Cerebral Small Vessel Disease as a Consequence of Inflammation

Cerebral small vessel disease is the name given to the manifestation and consequences of a broad grab-bag of pathologies that affect the capillaries and other small blood vessels of the brain. That includes loss of elasticity, loss of capillary density, amyloid accumulation, leakage of the blood-brain barrier, and other similar problems leading to greater damage of tissues around blood vessels and a reduced blood supply to critical areas of the brain. Researchers here mount the argument that this is largely a consequence of the chronic inflammation of aging, a hypothesis that will be assessed in the years ahead by the widespread deployment of senolytic therapies, capable of removing senescent cells and their pro-inflammatory signaling from the body and brain.

Cerebral small vessel disease (CSVD) is one of the most important causes of vascular dementia. Immunosenescence and inflammatory response, with the involvement of the cerebrovascular system, constitute the basis of this disease. Immunosenescence identifies a condition of deterioration of the immune organs and consequent dysregulation of the immune response caused by cellular senescence, which exposes older adults to a greater vulnerability. A low-grade chronic inflammation status also accompanies it without overt infections, an "inflammaging" condition. The correlation between immunosenescence and inflammaging is fundamental in understanding the pathogenesis of age-related CSVD (ArCSVD).
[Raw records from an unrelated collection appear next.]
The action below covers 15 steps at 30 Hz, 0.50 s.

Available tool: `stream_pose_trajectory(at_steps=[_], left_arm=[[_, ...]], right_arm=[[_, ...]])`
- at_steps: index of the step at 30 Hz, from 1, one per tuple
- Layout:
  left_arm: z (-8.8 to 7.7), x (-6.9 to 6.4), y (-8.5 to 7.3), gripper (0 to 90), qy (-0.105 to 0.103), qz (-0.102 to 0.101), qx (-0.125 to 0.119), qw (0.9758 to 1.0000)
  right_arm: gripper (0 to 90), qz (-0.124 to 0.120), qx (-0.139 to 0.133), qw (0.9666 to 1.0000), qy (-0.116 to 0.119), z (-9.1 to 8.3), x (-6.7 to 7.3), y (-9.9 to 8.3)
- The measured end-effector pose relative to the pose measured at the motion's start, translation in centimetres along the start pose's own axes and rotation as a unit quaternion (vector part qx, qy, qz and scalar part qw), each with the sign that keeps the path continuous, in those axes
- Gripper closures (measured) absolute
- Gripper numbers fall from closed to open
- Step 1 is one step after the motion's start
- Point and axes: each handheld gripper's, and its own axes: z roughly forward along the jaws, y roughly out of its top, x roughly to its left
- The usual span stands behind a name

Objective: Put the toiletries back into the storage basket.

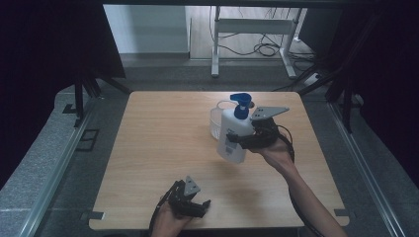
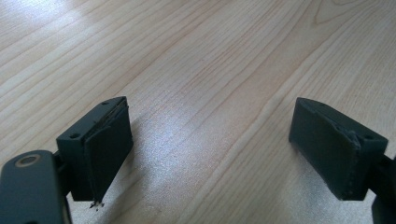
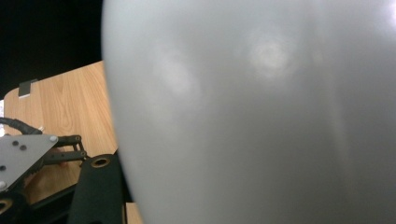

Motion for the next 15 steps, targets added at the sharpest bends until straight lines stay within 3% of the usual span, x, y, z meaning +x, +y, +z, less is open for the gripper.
stream_pose_trajectory(at_steps=[15], left_arm=[[0.0,0.0,0.0,12.7,-0.001,-0.002,-0.001,1.0000]], right_arm=[[37.1,-0.006,-0.015,0.9999,-0.003,-0.6,-1.8,2.6]])
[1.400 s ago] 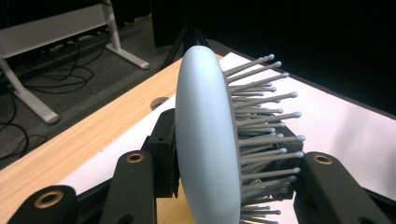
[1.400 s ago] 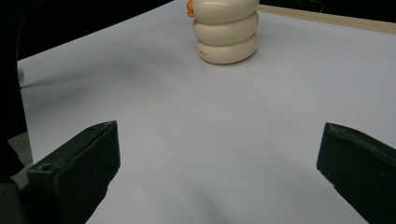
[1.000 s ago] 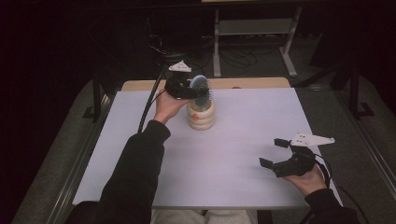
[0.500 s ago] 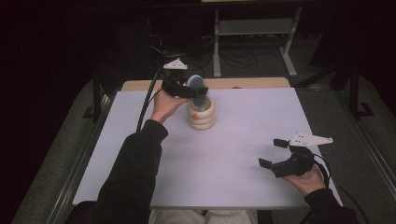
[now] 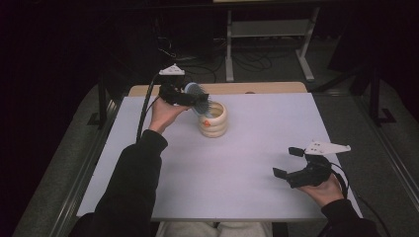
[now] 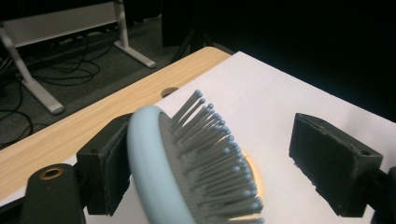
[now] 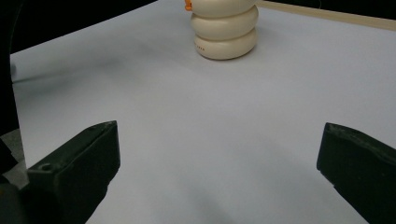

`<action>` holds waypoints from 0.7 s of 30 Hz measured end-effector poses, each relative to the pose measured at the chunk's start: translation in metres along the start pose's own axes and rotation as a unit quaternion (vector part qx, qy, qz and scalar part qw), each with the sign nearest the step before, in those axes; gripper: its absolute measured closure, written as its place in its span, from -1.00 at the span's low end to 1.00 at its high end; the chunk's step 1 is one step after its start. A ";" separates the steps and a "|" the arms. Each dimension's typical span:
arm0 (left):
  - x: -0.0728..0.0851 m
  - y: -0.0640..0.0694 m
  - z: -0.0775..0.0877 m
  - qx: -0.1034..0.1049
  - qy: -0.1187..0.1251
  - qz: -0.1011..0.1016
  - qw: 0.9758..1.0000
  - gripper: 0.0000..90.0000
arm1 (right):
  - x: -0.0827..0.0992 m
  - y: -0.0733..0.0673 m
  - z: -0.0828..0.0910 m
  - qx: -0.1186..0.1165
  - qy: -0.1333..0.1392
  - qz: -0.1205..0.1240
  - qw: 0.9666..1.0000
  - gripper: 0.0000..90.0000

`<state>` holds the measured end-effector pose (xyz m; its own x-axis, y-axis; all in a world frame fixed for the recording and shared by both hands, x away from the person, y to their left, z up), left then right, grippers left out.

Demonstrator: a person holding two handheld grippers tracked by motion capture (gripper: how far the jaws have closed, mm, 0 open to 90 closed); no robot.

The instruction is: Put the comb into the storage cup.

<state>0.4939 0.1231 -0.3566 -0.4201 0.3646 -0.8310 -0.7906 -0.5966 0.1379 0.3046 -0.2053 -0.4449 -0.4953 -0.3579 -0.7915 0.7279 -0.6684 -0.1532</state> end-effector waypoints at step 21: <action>0.026 -0.019 0.034 -0.002 0.033 0.024 0.999 -0.82 | -0.001 -0.002 -0.001 -0.002 0.002 0.003 1.000 -1.00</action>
Point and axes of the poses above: each handheld gripper's, and its own axes: z roughly backward along the jaws, x roughly out of its underside, y roughly to its right, the point moved 6 cm from there along -z, roughly forward along the jaws, and after that the axes turned 8 degrees about -y, right-handed, at the moved point
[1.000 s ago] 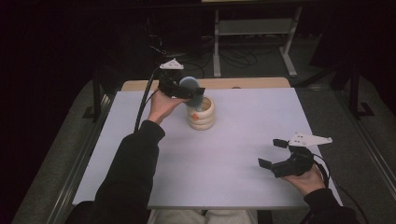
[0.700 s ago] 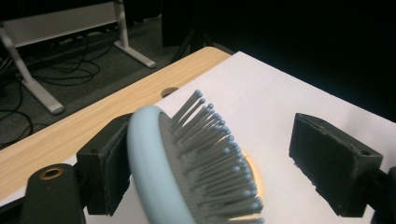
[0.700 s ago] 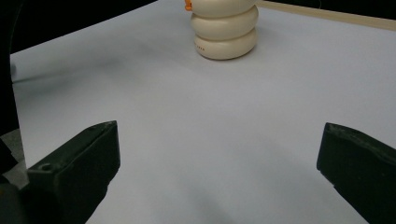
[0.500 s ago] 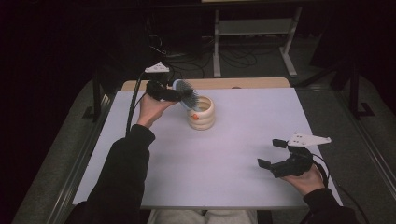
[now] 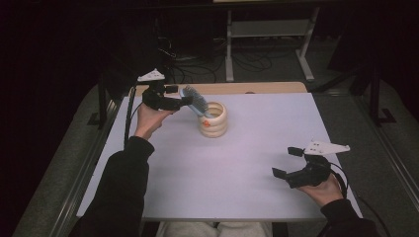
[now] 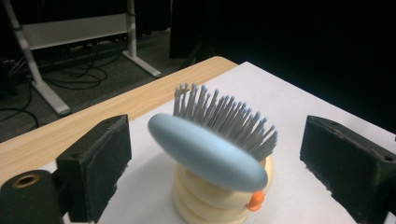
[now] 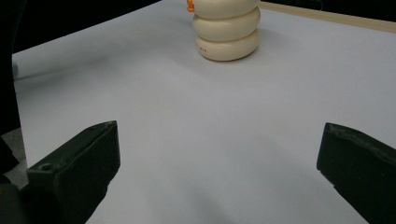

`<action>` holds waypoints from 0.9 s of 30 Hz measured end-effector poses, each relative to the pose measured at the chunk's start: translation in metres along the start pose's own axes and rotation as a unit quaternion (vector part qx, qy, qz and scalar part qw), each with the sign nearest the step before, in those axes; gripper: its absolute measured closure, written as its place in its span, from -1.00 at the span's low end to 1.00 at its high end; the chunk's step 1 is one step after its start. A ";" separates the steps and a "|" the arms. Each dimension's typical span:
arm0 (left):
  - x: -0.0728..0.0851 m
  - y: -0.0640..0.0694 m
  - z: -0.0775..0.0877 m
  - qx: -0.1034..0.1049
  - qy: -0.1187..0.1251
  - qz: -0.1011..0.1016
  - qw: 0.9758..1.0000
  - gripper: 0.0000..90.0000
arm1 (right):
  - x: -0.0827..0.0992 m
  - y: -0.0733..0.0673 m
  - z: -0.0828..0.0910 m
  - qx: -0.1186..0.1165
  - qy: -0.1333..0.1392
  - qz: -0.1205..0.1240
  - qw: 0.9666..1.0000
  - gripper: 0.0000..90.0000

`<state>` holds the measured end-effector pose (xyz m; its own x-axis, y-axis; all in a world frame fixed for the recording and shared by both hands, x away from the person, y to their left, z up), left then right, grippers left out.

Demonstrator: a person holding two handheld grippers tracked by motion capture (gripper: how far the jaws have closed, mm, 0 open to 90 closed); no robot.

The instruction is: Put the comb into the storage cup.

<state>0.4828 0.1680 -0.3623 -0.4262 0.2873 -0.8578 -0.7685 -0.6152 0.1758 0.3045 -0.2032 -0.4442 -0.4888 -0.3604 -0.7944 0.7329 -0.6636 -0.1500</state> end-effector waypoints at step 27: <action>0.038 -0.008 0.055 -0.004 0.028 -0.006 1.000 -1.00 | -0.001 0.001 -0.003 0.001 -0.002 -0.001 1.000 -1.00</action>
Point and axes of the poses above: each handheld gripper's, and its own axes: z roughly backward along the jaws, x roughly out of its underside, y roughly to its right, the point moved 6 cm from there along -z, roughly forward along the jaws, and after that the axes turned 8 degrees about -y, right-handed, at the moved point
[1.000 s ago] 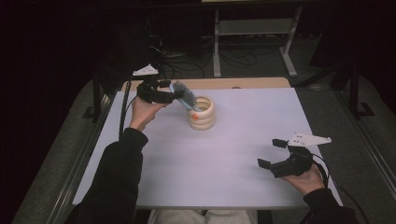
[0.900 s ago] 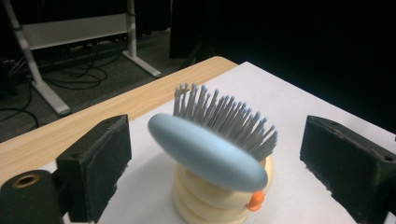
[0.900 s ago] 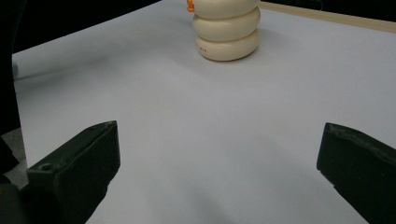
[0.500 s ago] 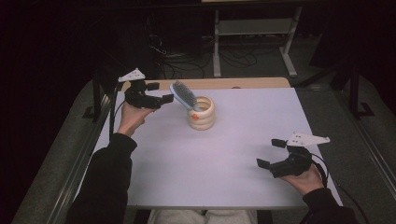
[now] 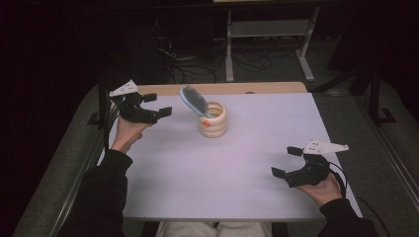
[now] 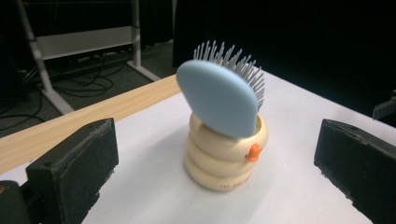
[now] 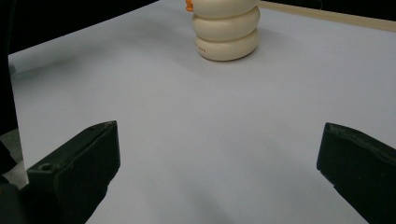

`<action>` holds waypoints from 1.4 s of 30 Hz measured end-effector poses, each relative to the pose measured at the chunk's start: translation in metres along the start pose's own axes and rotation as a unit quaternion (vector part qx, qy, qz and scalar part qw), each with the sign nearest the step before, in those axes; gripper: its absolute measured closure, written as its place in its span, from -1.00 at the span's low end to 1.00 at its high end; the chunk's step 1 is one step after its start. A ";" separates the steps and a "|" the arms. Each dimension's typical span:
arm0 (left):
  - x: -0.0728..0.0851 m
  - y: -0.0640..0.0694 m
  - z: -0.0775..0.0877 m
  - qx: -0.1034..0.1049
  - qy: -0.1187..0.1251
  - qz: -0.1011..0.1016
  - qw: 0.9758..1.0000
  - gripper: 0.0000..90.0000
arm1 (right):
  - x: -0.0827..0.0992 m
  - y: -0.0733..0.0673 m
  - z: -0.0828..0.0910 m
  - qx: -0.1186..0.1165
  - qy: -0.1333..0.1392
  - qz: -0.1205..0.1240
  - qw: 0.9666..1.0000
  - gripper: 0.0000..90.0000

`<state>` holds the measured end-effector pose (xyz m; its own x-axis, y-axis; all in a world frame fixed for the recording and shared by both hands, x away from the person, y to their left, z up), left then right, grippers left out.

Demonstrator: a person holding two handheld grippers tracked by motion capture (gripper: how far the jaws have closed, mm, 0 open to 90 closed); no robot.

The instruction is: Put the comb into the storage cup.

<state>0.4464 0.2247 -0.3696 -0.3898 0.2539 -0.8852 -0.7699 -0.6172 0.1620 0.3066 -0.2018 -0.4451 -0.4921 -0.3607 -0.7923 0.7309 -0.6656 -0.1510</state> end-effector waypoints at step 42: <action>0.089 -0.009 0.057 -0.027 0.009 0.022 0.999 -1.00 | 0.001 0.001 -0.001 0.004 -0.002 -0.003 1.000 -1.00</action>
Point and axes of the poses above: each handheld gripper's, and its own axes: z roughly backward along the jaws, x roughly out of its underside, y roughly to its right, the point moved 6 cm from there along -z, roughly forward along the jaws, and after that the axes turned 8 degrees about -y, right-handed, at the moved point
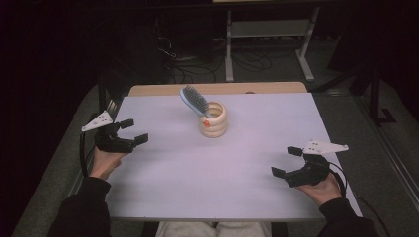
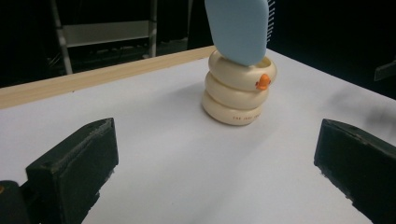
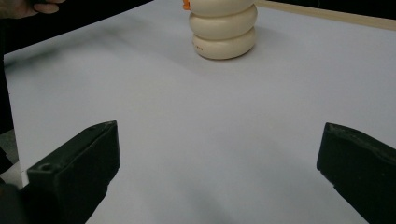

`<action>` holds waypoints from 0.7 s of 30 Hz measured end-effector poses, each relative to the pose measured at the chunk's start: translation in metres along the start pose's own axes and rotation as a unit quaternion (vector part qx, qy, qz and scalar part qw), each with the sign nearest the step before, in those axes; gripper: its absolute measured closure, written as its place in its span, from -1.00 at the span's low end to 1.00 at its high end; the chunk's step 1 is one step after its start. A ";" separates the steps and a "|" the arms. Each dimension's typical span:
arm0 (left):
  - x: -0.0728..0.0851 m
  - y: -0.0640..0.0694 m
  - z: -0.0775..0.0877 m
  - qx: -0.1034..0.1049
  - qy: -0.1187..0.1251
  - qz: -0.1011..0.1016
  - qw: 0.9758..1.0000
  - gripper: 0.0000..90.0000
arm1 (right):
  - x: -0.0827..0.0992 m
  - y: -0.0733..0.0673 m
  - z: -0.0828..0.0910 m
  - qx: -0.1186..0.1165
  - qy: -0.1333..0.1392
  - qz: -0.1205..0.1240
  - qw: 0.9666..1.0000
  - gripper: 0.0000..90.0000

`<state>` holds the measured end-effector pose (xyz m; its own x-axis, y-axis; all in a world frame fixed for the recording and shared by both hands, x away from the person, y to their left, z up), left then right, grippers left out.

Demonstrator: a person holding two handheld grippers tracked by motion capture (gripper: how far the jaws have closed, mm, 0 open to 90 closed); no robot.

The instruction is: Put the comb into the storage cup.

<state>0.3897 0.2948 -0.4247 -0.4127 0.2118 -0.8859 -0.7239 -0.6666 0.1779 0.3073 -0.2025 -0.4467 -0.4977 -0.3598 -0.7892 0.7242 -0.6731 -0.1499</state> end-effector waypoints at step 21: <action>0.040 0.005 0.022 -0.005 -0.004 0.000 1.000 -1.00 | 0.001 0.001 0.002 0.002 0.007 -0.003 1.000 -1.00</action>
<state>0.3572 0.3160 -0.4498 -0.4174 0.2184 -0.8821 -0.7181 -0.6741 0.1728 0.3063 -0.2049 -0.4466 -0.4958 -0.3468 -0.7962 0.7188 -0.6783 -0.1521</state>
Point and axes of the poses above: each handheld gripper's, and its own axes: z roughly backward along the jaws, x roughly out of its underside, y roughly to its right, the point moved 6 cm from there along -z, roughly forward along the jaws, and after that the axes turned 8 degrees about -y, right-handed, at the moved point
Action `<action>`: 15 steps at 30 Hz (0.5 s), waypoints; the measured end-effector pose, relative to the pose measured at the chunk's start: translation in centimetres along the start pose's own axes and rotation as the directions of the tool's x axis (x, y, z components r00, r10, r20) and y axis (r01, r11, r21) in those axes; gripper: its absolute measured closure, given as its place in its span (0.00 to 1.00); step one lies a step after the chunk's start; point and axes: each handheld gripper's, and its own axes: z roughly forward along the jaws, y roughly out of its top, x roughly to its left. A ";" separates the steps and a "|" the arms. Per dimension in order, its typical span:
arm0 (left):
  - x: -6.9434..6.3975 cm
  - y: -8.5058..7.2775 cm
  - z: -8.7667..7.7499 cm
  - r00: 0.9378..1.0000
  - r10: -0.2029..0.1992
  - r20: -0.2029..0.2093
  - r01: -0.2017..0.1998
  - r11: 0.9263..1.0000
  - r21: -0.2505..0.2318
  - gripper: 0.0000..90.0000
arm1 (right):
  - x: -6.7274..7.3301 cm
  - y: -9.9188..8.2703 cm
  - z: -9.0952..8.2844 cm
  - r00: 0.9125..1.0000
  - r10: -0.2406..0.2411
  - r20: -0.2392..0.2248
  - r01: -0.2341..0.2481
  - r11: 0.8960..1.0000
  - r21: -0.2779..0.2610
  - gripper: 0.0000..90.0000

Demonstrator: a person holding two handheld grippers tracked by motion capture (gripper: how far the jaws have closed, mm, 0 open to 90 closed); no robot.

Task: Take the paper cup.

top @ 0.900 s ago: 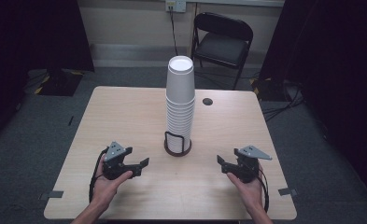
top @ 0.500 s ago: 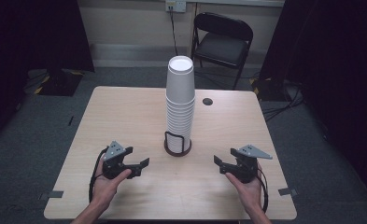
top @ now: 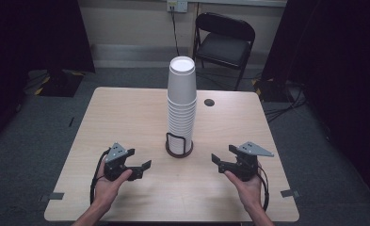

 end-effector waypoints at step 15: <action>-0.1 -0.1 -0.1 1.000 -0.005 -0.010 0.005 1.000 0.002 0.18 | 1.6 5.2 0.4 0.996 -0.033 -0.081 0.026 0.995 -0.093 0.18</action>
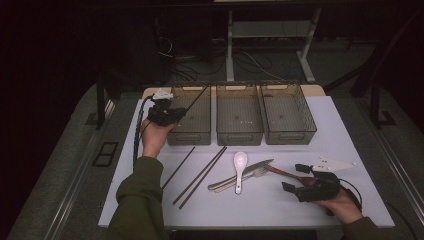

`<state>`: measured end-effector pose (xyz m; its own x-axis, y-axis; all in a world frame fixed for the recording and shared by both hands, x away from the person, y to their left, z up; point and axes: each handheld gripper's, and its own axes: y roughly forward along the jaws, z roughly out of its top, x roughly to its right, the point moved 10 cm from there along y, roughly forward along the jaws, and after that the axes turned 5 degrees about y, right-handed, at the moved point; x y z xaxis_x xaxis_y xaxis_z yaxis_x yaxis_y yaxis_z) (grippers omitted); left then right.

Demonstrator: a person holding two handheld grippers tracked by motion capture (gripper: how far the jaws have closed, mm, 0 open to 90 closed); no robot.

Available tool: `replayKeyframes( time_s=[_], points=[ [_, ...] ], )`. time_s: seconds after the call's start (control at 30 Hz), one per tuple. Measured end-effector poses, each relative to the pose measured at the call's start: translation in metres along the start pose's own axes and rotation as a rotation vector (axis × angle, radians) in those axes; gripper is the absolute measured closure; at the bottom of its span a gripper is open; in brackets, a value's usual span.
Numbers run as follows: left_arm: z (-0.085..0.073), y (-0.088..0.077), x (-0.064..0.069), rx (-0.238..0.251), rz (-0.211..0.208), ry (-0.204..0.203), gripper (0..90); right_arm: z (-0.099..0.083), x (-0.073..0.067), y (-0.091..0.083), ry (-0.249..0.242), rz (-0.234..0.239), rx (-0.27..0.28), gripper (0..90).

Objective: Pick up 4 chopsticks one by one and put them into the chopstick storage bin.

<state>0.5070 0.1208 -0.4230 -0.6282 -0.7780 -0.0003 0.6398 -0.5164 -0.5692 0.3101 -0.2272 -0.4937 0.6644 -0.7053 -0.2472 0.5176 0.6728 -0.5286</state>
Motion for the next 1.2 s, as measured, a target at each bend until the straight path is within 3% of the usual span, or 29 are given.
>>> replayKeyframes(
  time_s=[0.27, 0.63, 0.87, 1.2],
  points=[
    [-0.008, 0.013, -0.012, -0.073, 0.045, -0.023, 84.7, 0.000, 0.000, 0.000, -0.001, 0.002, 0.001, 11.5],
    [-0.023, 0.021, -0.021, -0.150, 0.061, -0.065, 84.4, 0.000, 0.000, -0.001, -0.003, 0.003, 0.003, 11.5],
    [-0.020, 0.021, -0.021, -0.127, 0.073, -0.072, 65.4, 0.000, 0.000, -0.001, -0.003, 0.003, 0.003, 11.5],
    [-0.006, 0.004, -0.006, -0.067, 0.010, -0.047, 49.3, 0.000, 0.000, -0.001, -0.005, 0.004, -0.003, 11.5]
  ],
)
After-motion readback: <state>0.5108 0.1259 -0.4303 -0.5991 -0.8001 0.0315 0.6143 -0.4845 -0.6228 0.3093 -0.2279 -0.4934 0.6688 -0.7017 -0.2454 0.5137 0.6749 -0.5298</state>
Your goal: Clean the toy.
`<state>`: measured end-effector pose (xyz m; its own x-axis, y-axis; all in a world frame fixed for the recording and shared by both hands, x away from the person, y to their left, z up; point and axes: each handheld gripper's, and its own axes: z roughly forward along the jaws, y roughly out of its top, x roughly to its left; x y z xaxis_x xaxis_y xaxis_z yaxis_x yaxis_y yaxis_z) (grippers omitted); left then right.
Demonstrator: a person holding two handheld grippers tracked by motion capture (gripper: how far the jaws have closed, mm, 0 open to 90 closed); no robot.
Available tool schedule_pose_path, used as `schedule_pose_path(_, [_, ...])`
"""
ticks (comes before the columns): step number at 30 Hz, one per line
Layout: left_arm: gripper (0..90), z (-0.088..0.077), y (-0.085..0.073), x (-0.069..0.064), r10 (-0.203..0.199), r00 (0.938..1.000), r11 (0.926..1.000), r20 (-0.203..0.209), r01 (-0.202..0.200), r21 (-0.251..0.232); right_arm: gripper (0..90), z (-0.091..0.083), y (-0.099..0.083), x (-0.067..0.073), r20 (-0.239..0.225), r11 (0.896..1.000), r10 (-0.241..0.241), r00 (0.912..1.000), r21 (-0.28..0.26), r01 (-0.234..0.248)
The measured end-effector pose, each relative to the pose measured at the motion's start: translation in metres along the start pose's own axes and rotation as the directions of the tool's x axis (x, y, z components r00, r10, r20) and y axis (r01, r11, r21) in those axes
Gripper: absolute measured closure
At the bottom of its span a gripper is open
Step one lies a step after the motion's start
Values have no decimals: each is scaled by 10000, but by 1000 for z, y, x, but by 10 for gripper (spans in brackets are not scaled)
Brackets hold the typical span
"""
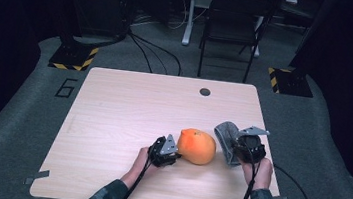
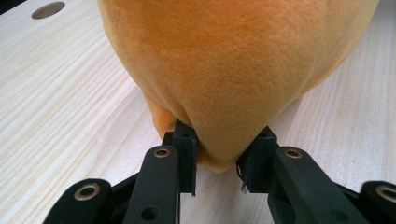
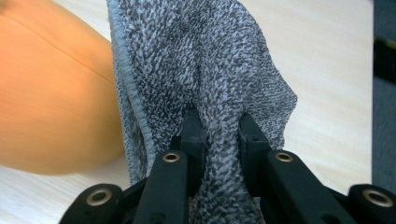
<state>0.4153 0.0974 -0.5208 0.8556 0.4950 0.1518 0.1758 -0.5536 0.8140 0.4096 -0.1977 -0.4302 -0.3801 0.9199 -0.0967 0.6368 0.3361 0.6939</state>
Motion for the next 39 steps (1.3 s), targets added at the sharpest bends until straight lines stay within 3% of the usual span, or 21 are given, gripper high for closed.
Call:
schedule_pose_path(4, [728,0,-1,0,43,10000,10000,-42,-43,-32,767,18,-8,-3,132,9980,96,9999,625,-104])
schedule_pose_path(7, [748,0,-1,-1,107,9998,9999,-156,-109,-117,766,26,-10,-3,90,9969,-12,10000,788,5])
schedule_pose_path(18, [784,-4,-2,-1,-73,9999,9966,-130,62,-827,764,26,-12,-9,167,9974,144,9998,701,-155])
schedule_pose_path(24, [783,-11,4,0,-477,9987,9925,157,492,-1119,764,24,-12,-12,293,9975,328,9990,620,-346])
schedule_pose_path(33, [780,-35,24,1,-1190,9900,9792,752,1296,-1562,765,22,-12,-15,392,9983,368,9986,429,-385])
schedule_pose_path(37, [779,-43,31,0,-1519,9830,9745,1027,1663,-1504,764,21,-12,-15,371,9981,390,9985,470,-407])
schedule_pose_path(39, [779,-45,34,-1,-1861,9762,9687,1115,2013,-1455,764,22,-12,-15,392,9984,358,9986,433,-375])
The production of inflammatory mediators caused by inflammaging promotes cellular senescence and the decrease of the adaptive immune response. Vice versa, the depletion of the adaptive immune mechanisms favours the stimulation of the innate immune system and the production of inflammatory mediators leading to inflammaging. Furthermore, endothelial dysfunction, chronic inflammation promoted by senescent innate immune cells, oxidative stress and impairment of microglia functions constitute, therefore, the framework within which small vessel disease develops: it is a concatenation of molecular events that promotes the decline of the central nervous system and cognitive functions slowly and progressively.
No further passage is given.